- _Activity_:
Filter this material down to the lines that hold "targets", copying each one.

- _Task data_:
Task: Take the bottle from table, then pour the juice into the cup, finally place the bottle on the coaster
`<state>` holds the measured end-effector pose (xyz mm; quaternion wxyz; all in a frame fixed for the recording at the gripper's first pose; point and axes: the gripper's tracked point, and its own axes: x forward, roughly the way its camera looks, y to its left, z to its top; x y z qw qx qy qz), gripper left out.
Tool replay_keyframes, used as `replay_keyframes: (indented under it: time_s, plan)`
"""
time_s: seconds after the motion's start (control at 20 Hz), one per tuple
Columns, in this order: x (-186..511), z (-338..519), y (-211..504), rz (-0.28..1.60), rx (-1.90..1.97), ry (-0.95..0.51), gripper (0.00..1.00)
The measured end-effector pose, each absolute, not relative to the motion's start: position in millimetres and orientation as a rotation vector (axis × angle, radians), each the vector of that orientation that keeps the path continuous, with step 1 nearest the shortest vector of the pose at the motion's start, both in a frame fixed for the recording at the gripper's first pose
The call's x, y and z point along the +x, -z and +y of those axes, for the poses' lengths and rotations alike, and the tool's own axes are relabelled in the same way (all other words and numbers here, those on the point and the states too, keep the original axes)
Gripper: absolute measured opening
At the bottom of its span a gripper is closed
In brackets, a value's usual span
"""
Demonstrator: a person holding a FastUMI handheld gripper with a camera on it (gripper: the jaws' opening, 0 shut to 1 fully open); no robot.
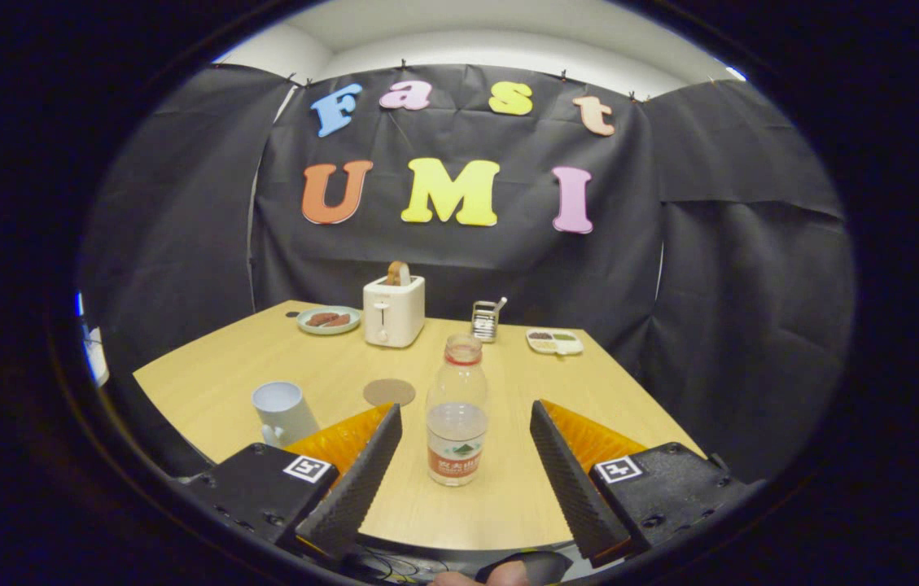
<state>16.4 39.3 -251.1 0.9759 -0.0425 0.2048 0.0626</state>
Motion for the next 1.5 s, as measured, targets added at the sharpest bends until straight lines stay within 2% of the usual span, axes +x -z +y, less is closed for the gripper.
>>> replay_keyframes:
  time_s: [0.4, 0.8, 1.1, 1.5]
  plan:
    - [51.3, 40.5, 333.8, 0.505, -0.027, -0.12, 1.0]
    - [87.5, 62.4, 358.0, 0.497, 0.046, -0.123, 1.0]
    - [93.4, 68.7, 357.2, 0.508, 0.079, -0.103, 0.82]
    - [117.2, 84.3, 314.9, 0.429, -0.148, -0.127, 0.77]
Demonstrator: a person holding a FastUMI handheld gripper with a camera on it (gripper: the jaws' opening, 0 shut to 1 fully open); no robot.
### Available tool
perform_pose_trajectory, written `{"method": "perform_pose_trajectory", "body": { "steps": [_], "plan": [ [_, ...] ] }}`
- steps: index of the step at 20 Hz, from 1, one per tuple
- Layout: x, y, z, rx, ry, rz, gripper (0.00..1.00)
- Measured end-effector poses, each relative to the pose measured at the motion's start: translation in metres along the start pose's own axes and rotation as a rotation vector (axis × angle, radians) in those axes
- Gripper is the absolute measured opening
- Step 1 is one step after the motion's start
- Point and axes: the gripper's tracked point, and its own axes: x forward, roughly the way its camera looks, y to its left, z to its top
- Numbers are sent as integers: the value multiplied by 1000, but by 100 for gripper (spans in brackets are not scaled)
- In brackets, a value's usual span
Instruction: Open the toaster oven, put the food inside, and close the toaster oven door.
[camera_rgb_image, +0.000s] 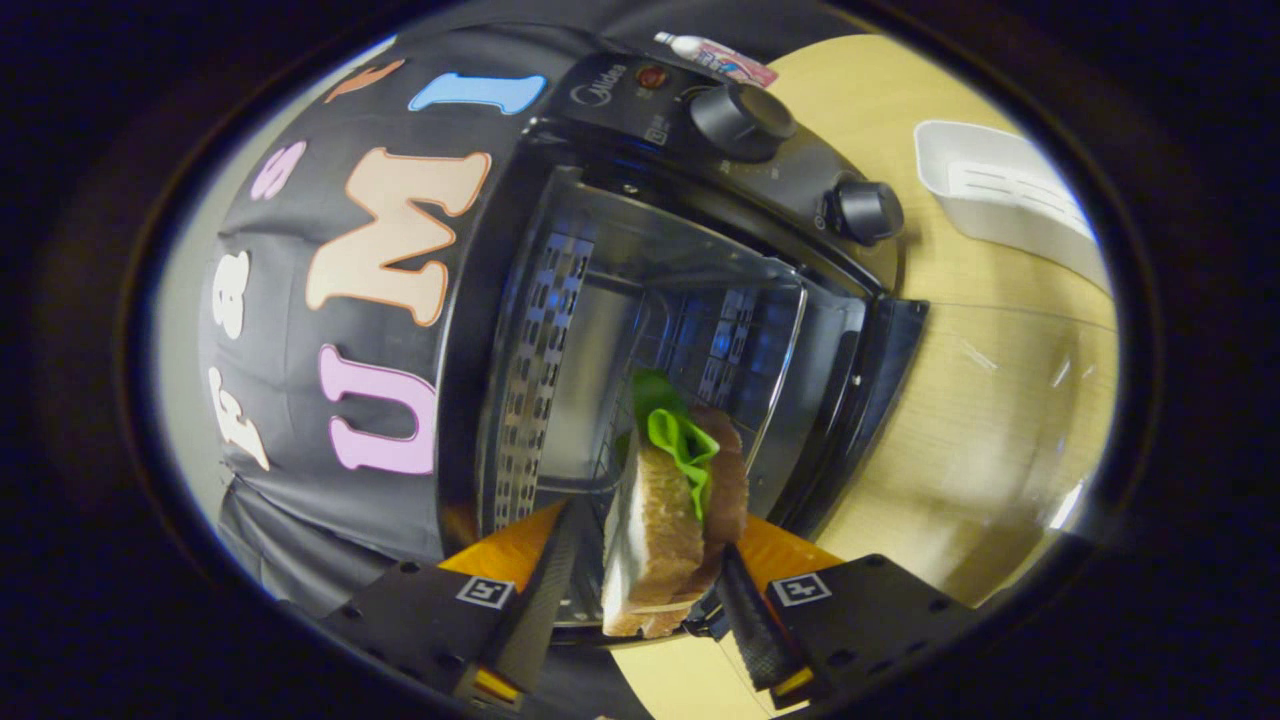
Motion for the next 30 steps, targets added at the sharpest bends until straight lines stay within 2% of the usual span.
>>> {"method": "perform_pose_trajectory", "body": {
  "steps": [1, 4, 13, 17, 21, 25, 29, 30],
  "plan": [
    [-1, -7, -2, -21, 6, -22, 84],
    [-15, 1, -1, -10, -18, 32, 99],
    [-42, 1, -3, -59, -54, 51, 98],
    [-34, -3, -8, -27, -48, 42, 98],
    [-19, 2, 7, 40, -79, 34, 99],
    [-16, -12, 37, 103, -207, -47, 99],
    [-19, -11, 45, 269, -276, -8, 98],
    [-19, -13, 43, 275, -274, -24, 98]
  ]
}}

- _Solution for this problem_:
Motion for the next 1.5 s, as measured, targets added at the sharpest bends until straight lines stay within 2% of the usual span, axes +x -z +y, less is closed for the gripper.
Motion for the next 30 steps, targets added at the sharpest bends until straight lines stay within 2% of the usual span.

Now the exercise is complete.